As a social worker, your clients will likely be either individuals, families or small groups, helping them deal with problems like poverty, abuse, addiction, and mental illness through counseling, connecting clients with service providers, and empowering clients to meet their own needs.

Education: The minimum educational requirement for starting a career is usually a Bachelor of Social Work degree. Entry-level positions may also accept candidates with a bachelor’s degree in psychology, sociology, or other related fields.

Undergraduate Social Work Education: States require that social workers hold a Bachelor of Social Work (BSW) from a school approved by the Council on Social Work Education (CSWE).

Graduate Social Work Education: States often require that social workers obtain a Masters in Social Work or a relevant doctoral degree before applying for advanced social work licensure.

Salaries and job prospects: According to the latest figures posted by payscale.com (2015), the average salary of a social worker is $43,209. The pay range, according to the same site, is about $30,000 to $62,000.
The job growth outlook as projected by the U.S. Bureau of Labor Statistics is “faster than average.” The BLS projects more than 74,000 jobs will be created by 2024, a worker increase of 12%.

Life as a social worker: We asked three social workers to talk about the relevance of their educational choices and to share some of their on-the-job experiences. Their responses were as follows:

Interviewee #1

Age: 43
Gender: Female
Location: Rural Upstate New York County, Public Health, Upstate N.Y.
Job Title: Service coordinator for children, 0-3 years of age

Can you tell us a little bit about your educational history?
I earned a Bachelor of Science degree with a major in human services, and a concentration in disability studies. While in the human services program, I considered switching to teaching midway because of boredom. As I got into my junior year, things in the major program began to get more interesting so I stayed put.

What is your current position at work?
I work with families with children, from birth to 3 years of age. We provide family-based and (centered) services. Much of the work has to do with service coordination (for early intervention), which comprises overseeing all therapies that a child has. It also entails finding providers to offer the services and being able to find new providers when original ones move on or need to be discontinued.

The work I do requires a ton of paperwork and constant note taking. It involves being able to work with many different agency personnel throughout a child’s time within the program. And although it’s a voluntary program, a service coordinator really needs to be able to “sell” it to a family.

Why did you choose this profession? Why did you get into social work?
I chose this work because I am drawn to situations that involve people who were experiencing inequality, especially financial. And I have a varied background with working with people with disabilities.

Do you feel like your education was a good fit for your personality?
In general, my education was a good fit for my personality. I graduated with a basic degree, with not much specialization.
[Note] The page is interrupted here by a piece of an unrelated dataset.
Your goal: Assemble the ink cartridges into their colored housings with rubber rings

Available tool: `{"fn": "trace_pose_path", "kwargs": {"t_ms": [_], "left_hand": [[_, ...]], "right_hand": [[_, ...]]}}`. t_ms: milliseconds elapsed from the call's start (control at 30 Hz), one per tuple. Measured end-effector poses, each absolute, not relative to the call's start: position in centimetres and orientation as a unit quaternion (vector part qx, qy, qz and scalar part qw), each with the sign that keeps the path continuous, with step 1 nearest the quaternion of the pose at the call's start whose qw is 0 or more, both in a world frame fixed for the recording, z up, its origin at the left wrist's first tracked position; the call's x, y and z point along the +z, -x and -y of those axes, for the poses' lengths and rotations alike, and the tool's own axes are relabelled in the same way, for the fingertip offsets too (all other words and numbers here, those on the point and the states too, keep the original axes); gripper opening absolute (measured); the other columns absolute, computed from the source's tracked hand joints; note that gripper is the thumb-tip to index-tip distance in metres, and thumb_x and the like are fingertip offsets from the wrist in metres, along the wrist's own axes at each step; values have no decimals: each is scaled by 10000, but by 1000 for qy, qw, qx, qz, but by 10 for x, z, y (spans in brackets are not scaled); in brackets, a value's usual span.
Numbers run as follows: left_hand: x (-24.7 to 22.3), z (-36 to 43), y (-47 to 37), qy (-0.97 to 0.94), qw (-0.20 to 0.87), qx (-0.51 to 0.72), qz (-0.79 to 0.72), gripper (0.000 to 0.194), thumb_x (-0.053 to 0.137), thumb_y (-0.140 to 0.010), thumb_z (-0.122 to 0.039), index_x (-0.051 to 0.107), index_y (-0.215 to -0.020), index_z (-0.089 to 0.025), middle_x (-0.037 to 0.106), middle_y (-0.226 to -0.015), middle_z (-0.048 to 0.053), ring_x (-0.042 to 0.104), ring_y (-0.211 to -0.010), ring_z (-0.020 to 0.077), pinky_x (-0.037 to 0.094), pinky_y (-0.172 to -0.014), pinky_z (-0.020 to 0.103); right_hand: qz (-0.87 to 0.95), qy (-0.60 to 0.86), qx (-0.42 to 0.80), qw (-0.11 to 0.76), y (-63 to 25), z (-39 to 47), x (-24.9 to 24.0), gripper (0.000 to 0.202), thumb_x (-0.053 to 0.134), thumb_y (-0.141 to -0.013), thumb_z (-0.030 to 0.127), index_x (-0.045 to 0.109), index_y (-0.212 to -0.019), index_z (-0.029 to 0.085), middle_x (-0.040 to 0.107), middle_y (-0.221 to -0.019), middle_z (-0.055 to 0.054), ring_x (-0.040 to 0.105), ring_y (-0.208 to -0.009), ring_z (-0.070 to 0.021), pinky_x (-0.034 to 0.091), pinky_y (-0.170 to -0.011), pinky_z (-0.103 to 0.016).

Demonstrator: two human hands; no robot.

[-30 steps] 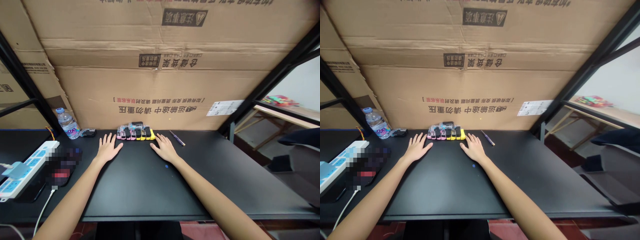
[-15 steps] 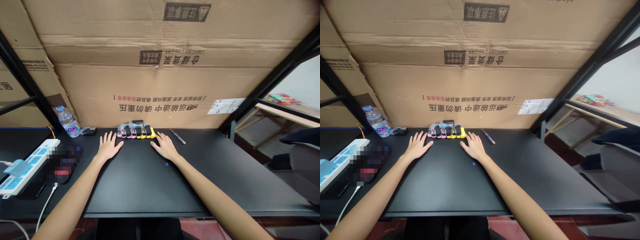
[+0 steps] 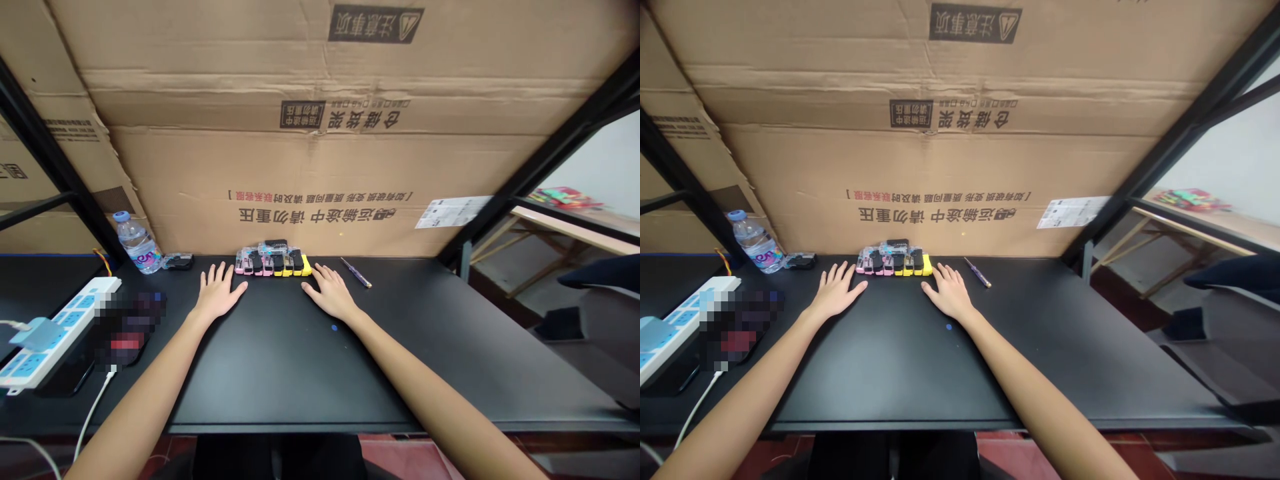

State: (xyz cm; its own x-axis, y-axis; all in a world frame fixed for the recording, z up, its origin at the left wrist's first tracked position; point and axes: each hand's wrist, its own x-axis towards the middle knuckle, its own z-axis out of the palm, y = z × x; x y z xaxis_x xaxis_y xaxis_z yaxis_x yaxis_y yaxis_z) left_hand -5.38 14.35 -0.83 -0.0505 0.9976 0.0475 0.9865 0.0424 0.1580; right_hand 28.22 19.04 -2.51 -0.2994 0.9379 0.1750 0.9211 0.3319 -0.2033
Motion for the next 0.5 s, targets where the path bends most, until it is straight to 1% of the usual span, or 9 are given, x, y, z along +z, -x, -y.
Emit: {"fn": "trace_pose_path", "kwargs": {"t_ms": [133, 300, 433, 500], "left_hand": [[-8, -143, 54, -689, 36, 74, -720, 863, 311, -1051, -713, 347, -1706, -151, 223, -1799, 148, 164, -1668, 427, 151, -1327, 653], [-9, -143, 54, -685, 37, 76, -724, 873, 283, -1051, -732, 352, -1706, -160, 236, -1798, 135, 168, -1669, 414, 147, -1333, 644], [-11, -147, 49, -665, 30, 116, -737, 891, 192, -1046, -770, 433, -1669, -181, 334, -1767, 124, 243, -1648, 403, 182, -1327, 634], [-11, -150, 45, -651, 23, 130, -747, 874, 196, -1049, -763, 478, -1642, -186, 380, -1747, 124, 291, -1625, 407, 220, -1316, 624]], "right_hand": [[803, 581, 39, 130, -282, -190, -24, 679, 424, -1077, 571, 522, -1582, 128, 424, -1714, -181, 346, -1614, -375, 245, -1324, -542], [803, 581, 37, 127, -281, -190, -23, 681, 421, -1075, 571, 519, -1585, 130, 428, -1712, -181, 352, -1611, -378, 254, -1320, -549], [805, 579, 35, 127, -281, -190, -23, 683, 409, -1076, 575, 522, -1582, 130, 431, -1709, -186, 361, -1606, -382, 265, -1313, -561], [805, 579, 33, 127, -281, -189, -23, 685, 409, -1076, 570, 521, -1582, 122, 430, -1709, -189, 361, -1605, -385, 264, -1315, -555]]}}
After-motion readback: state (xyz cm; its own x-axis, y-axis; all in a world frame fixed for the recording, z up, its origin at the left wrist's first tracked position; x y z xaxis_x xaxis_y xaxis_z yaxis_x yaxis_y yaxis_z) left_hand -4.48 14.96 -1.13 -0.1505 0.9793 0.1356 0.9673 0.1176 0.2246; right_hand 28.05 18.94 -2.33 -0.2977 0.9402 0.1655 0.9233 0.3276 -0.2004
My current role at work is a pretty good fit for my personality in that I care about what I do, the people I work with, and the overall outcomes that families achieve within this program. The job has a purpose.

My education did not prepare me for this job at all. Maybe it did in that I knew all programs have a process to go through in order to get what you want out of it. I came prepared by holding many other jobs in the field of disability services and I just seemed to be able to get along well with families. There are exceptions, of course.

What are strengths in work and school that you’ve gained from your personality?
One of my strengths is I am very organized. If I wasn’t so well organized, I would have been asked to leave this job long ago. It is a program with constant deadlines. For example, you might have 2 days to act on a new referral, a 45 days limit to having therapy in place for a child, 30 days for a provider to start actual services, 6 and 12 month updates, referral to preschool by 2 years-8 months, and a transition plan for child by the day they are 3 years old. It’s a lot of counting down from the start of a new referral. The job involves data collection and statistics. If I were not so tenacious, I would let the ball drop all the time and that would not work for this kind of job. I am in the position of having to hound providers, (some) parents and school districts to do what they are supposed to do, all the time.

What are weaknesses in work and school that you’ve felt were challenges you had to overcome in order to do successful social work?
Here are the weak points of my personality that present a challenge to me in this job: I am temperamental. I get impatient very easily, especially with other agency personnel that I have to work with, who do not care about the job as much as I do. I also take things too personally, in this job and in life.

Interviewee: #2

Age: 26
Gender: Female
Location: New York
Job Title: Social worker at children/family services

Can you tell us a little bit about your educational history?
I have a bachelor’s degree in social work and am currently in school working on my masters in social work. Besides that, I have had about three years of trainings for my current job.

What is your current position at work?
Preventive services caseworker in a specialized unit, specifically working with children who have been sexually abused.

Why did you choose this profession?
I find the dynamics of families very interesting. Working with law enforcement and other service providers for the better of the people we serve is rewarding. Children need people to support them against all odds.

Do you feel like your education was a good fit for your personality?
No question, yes. And I strive to learn more each day. The more education I have, the more knowledgeable and suited I am to help and support the families and children I work with.

Do you feel like your current role at work is a good fit for your personality?
My current position is incredibly challenging; it takes a lot of dedication and resilience to maintain this position for a long period of time. So the answer is, yes.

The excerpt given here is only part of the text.